Movie review
October 20, 2022 · 96 min · PG-13
Woke Score
Lower is better
Review
Jerry & Marge Go Large is a 2022 comedy-drama based on the true story of retired Michigan couple Jerry and Marge Selbee. They discover a mathematical loophole in a lottery game, win over 27 million dollars across several years, and use much of the money to revive jobs and life in their struggling small town while strengthening their long marriage. The film delivers a simple, feel-good tale about purpose after retirement, partnership, and community support with no audience-visible identity politics, activist dialogue, or representation-driven themes in its premise, characters, or marketing.
Breakdown
These are the editorial factors and ratings behind our score for Jerry & Marge Go Large.
Woke representation / casting
Supporting roles include actors of color in noticeable secondary positions, such as Larry Wilmore as the accountant in the small Michigan town ensemble, consistent with some current industry norms but without heavy identity signaling, quota emphasis, or narrative spotlight on race or diversity as themes.
Woke political dialogue
No activist speeches, identity arguments, or modern political commentary appear; dialogue centers on lottery math, retirement life, marriage, and practical plans to help neighbors and family.
Identity-driven story themes
The narrative follows a traditional long-married couple rediscovering purpose through math ingenuity and generous community investment; themes stay rooted in personal initiative, partnership, and small-town American values without race, gender, sexuality, or identity arcs.
Western institutional / cultural critique
The story lightly exposes a flaw in a state lottery and adds unsympathetic young Harvard-educated antagonists for tension, yet these elements create mild dramatic contrast rather than activist critiques of capitalism, elites, patriarchy, or cultural institutions; the tone ultimately affirms community uplift and self-reliance.
Woke character or canon changes
Not relevant. The film adapts documented real events and people with Bryan Cranston and Annette Bening portraying the actual Jerry and Marge Selbee without identity-driven reinterpretations or alterations to the source story.
Anti-woke backlash and complaints
No meaningful right-leaning or anti-woke complaints accuse the film of DEI messaging, propaganda, or identity politics; available reactions are indifferent or appreciative of its clean, agenda-free entertainment.

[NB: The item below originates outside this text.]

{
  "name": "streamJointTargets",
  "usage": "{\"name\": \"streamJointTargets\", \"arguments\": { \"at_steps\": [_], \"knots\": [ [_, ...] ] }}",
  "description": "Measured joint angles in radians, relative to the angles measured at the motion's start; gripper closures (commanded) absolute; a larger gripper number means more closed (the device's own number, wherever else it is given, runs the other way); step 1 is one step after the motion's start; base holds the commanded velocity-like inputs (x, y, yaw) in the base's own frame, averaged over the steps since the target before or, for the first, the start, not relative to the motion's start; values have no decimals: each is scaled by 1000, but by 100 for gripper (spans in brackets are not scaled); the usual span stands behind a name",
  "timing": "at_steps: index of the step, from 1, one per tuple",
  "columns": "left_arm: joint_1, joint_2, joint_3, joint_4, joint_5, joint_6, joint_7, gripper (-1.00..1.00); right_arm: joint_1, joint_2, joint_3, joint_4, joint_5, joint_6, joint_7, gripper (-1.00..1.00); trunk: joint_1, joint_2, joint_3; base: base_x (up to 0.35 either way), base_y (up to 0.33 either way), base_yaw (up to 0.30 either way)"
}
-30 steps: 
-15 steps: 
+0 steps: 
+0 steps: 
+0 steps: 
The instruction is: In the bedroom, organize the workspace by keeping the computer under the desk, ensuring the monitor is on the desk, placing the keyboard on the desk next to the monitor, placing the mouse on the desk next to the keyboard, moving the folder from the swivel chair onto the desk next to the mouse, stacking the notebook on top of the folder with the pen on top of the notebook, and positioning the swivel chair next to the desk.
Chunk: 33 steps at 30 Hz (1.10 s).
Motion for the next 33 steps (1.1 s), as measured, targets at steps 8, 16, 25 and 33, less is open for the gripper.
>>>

Creator track record context
Primary director David Frankel shows no activist pattern. Other credited directors and most producers have technical or inspirational credits with little political history. Producer Amy Baer has mild industry equity advocacy experience and produced redemptive justice-themed stories, placing overall signals in a low liberal range without shaping this project toward identity-driven themes.